Work item
All lines in the material with the string "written" should be listed.

Task material
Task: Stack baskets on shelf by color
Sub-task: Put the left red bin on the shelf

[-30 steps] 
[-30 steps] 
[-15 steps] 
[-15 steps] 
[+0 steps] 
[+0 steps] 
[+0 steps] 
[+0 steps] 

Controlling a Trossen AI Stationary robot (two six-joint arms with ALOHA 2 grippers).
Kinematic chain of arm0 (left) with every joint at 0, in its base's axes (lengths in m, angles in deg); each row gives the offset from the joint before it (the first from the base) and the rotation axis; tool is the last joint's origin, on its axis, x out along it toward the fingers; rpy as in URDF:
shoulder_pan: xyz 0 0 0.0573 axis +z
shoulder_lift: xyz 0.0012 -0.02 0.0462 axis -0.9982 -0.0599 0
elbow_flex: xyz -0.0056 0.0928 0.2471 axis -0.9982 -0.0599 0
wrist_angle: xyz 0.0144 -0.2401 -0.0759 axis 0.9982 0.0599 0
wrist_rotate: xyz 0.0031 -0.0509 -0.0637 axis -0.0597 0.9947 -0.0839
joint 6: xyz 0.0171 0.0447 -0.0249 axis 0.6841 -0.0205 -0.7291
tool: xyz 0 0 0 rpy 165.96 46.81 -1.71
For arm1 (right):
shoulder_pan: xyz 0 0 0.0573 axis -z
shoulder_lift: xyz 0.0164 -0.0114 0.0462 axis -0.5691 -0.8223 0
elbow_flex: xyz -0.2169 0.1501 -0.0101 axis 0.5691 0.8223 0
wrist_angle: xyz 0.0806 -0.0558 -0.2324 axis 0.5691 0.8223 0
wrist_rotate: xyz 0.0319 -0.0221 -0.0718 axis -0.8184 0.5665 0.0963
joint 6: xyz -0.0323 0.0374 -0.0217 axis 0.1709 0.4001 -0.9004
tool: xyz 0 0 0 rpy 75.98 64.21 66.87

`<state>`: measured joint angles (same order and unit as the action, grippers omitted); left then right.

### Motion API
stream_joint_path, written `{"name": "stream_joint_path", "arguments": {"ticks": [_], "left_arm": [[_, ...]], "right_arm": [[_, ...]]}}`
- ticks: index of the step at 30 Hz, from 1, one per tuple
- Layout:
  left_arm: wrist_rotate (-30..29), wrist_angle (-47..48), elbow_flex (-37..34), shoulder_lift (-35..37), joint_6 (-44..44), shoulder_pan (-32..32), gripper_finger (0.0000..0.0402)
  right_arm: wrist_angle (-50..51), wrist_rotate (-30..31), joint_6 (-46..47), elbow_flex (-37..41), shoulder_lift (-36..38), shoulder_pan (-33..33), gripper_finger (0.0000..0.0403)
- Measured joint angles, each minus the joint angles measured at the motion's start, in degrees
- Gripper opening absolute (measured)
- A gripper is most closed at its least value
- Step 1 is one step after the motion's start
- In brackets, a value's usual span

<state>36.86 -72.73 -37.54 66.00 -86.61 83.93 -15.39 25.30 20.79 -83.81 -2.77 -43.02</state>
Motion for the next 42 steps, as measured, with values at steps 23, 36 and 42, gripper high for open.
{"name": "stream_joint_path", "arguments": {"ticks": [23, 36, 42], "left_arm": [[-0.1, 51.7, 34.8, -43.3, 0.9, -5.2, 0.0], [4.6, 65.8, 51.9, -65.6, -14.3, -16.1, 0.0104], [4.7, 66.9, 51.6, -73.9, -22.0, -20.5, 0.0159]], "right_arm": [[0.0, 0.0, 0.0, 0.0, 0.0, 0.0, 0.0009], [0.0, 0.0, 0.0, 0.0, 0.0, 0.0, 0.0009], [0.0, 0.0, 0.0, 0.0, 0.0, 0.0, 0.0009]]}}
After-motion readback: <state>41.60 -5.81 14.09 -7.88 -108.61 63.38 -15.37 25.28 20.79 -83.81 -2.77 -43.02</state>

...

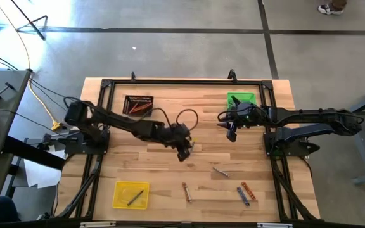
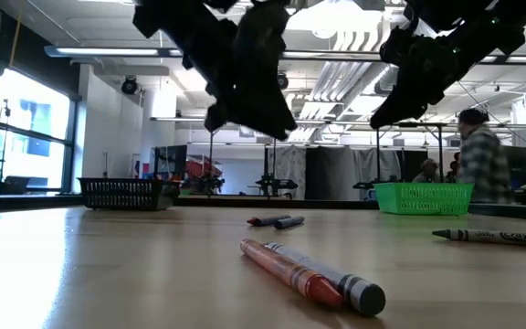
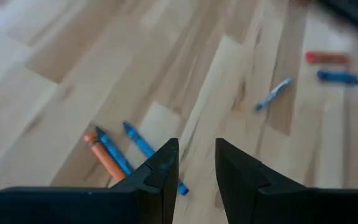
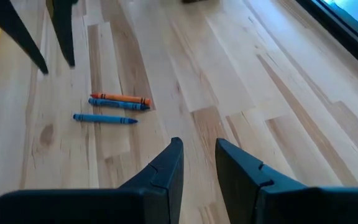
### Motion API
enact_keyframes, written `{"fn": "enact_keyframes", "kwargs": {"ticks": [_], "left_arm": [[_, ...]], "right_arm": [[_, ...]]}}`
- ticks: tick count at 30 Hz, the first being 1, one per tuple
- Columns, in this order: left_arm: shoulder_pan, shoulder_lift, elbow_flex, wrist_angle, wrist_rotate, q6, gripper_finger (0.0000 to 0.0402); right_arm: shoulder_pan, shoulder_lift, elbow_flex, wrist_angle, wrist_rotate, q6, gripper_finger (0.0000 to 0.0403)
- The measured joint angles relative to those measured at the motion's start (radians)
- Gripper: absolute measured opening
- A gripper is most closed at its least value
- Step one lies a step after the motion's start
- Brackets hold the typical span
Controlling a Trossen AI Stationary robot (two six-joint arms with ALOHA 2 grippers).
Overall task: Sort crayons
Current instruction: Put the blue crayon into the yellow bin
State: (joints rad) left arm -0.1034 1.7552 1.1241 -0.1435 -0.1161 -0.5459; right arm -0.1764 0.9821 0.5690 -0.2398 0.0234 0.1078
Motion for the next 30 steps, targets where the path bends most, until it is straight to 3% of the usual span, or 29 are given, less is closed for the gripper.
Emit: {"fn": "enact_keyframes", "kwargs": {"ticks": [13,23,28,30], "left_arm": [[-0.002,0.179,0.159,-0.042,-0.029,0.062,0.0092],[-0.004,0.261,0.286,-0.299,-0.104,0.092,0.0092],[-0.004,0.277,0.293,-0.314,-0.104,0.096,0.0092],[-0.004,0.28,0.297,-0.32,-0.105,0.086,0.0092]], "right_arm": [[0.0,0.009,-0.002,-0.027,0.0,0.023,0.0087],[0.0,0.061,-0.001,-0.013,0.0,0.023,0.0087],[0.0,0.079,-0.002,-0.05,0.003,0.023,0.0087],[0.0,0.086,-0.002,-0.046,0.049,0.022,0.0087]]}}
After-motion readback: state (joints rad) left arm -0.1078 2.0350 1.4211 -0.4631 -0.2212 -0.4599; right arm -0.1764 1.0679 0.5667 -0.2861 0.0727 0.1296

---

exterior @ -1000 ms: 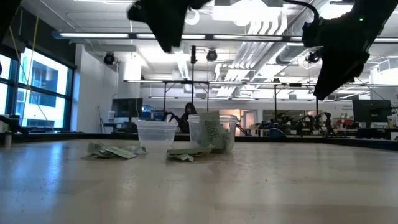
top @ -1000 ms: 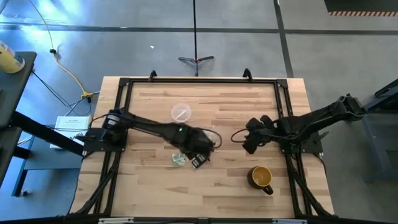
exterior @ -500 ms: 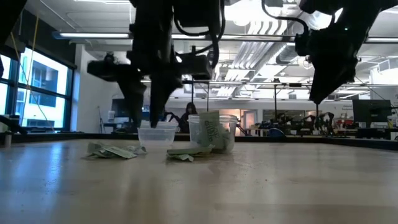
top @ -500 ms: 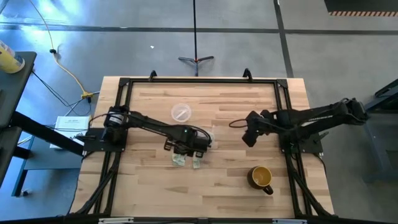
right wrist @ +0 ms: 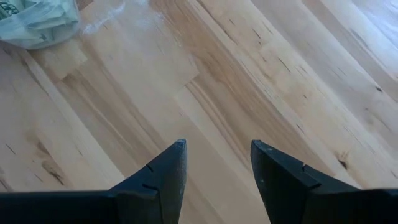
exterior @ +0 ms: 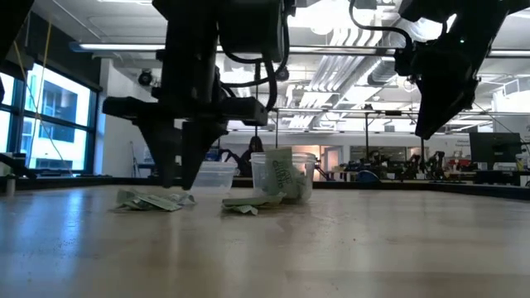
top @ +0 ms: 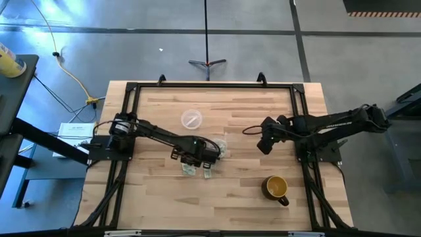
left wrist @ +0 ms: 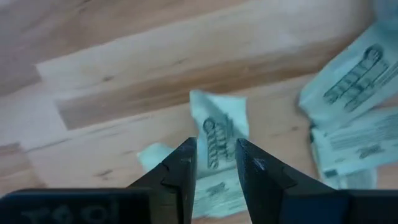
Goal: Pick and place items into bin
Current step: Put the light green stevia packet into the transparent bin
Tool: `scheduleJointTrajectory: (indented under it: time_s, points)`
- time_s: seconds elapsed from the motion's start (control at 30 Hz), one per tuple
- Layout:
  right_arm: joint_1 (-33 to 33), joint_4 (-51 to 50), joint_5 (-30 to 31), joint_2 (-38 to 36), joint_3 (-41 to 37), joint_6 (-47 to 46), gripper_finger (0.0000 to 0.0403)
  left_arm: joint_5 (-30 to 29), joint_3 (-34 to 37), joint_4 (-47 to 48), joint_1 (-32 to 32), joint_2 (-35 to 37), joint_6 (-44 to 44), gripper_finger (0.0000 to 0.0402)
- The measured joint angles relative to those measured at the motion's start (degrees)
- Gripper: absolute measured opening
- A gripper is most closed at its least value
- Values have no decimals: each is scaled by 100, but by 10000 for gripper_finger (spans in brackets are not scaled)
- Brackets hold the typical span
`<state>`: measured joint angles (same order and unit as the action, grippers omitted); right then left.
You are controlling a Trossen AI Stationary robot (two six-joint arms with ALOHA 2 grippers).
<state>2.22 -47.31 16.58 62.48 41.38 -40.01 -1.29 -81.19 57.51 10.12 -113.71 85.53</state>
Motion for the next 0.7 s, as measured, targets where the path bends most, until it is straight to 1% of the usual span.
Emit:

Answer to this problem
stream_joint_path, written `{"name": "stream_joint_path", "arguments": {"ticks": [_], "left_arm": [[_, ...]], "right_arm": [[_, ...]]}}`
enact_keyframes, written `{"fn": "enact_keyframes", "kwargs": {"ticks": [_], "left_arm": [[_, ...]], "right_arm": [[_, ...]]}}`

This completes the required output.